*Requirement*.
Pictures are not part of the copy; reproduce the remaining data exactly.

•••

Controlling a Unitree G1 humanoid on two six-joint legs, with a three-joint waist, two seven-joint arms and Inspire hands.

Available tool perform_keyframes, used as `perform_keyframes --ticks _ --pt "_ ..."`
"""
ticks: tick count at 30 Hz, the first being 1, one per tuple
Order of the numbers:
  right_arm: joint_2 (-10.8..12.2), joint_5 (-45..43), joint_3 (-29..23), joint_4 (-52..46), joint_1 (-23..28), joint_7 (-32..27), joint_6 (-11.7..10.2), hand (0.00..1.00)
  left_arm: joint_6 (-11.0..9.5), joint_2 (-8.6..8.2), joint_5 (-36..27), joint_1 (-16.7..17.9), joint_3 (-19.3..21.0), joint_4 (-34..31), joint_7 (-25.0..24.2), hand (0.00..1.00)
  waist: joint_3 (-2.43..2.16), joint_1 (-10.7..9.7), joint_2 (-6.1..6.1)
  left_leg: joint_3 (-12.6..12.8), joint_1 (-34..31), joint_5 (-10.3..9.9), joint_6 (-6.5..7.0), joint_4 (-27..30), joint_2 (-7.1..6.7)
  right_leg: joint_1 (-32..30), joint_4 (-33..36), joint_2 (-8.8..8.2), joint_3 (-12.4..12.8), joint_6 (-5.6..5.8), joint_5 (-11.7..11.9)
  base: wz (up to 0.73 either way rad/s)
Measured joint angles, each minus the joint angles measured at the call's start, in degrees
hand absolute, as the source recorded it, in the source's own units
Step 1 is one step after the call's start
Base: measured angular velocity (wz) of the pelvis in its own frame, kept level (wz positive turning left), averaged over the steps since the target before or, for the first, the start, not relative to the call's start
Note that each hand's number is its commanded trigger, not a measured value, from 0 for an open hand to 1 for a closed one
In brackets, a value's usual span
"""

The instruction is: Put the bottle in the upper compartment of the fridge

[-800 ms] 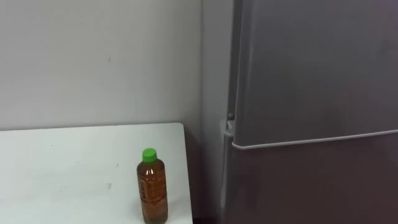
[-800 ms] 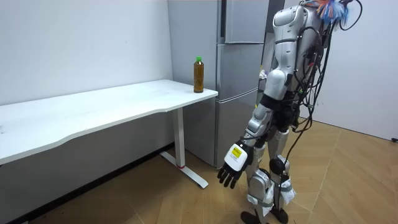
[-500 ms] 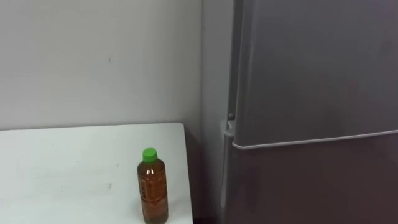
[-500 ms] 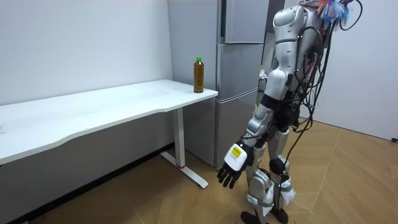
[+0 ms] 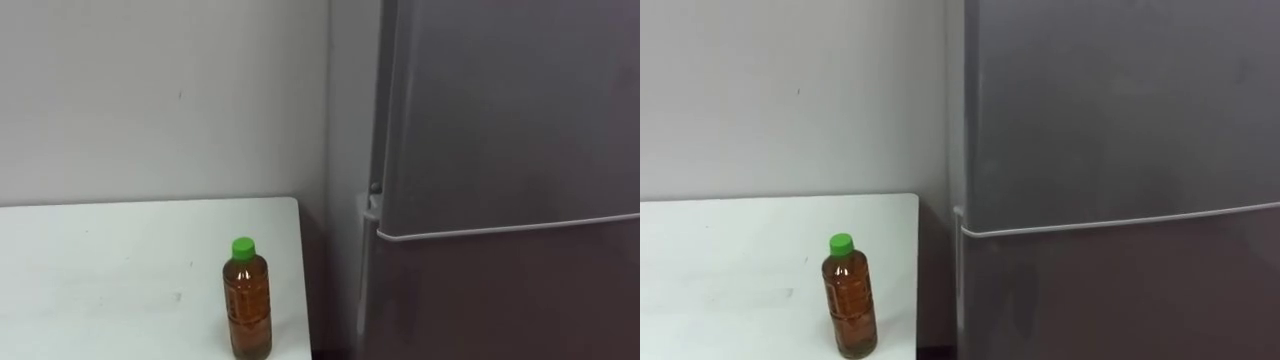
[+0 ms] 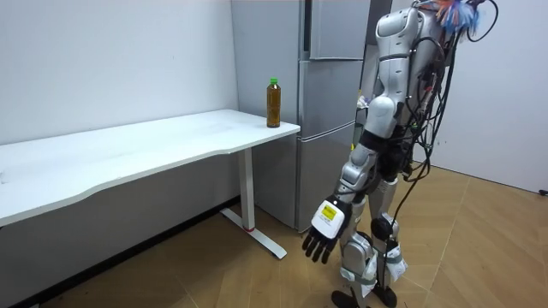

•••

*Problem solution*.
Controlling a Unitree G1 humanoid on two six-joint legs, with a three-joint waist, two seven-joint arms and Inspire hands.

Available tool perform_keyframes, used as `perform_keyframes --ticks _ --pt "_ ..."`
"""
ticks: tick count at 30 Hz, the first being 1, one per tuple
Order of the numbers:
  right_arm: joint_2 (-10.8..12.2), joint_5 (-45..43), joint_3 (-29..23), joint_4 (-52..46), joint_1 (-23..28), joint_7 (-32..27), joint_6 (-11.7..10.2), hand (0.00..1.00)
  left_arm: joint_6 (-11.0..9.5), joint_2 (-8.6..8.2), joint_5 (-36..27), joint_1 (-16.7..17.9), joint_3 (-19.3..21.0), joint_4 (-34..31), joint_7 (-25.0..24.2), hand (0.00..1.00)
  waist: joint_3 (-2.43..2.16), joint_1 (-10.7..9.7), joint_2 (-6.1..6.1)
  left_leg: joint_3 (-12.6..12.8), joint_1 (-34..31), joint_5 (-10.3..9.9), joint_6 (-6.5..7.0), joint_4 (-27..30), joint_2 (-7.1..6.7)
  right_leg: joint_1 (-32..30), joint_4 (-33..36), joint_2 (-8.8..8.2), joint_3 (-12.4..12.8), joint_6 (-5.6..5.8), joint_5 (-11.7..11.9)
  base: wz (up to 0.73 either way rad/s)
Measured joint angles, each minus the joint angles measured at the call's start, in degrees
hand absolute, as the source recorded it, in the source's own units
Step 1 is one step after the call's start
Base: measured angular velocity (wz) of the pelvis in its own frame, kept level (wz positive turning left), averaged over the steps since the target before or, for the first, the start, not relative to the call's start
Note that each hand's number is its commanded trigger, not a measured value, from 0 for an open hand to 1 for a closed one
In brackets, a value's usual span
"""

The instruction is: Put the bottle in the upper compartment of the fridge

[-800 ms] 
[-800 ms] 
[-500 ms] 
[-500 ms] 
[+0 ms] 
[+0 ms] 

That's the answer, with nothing more to add.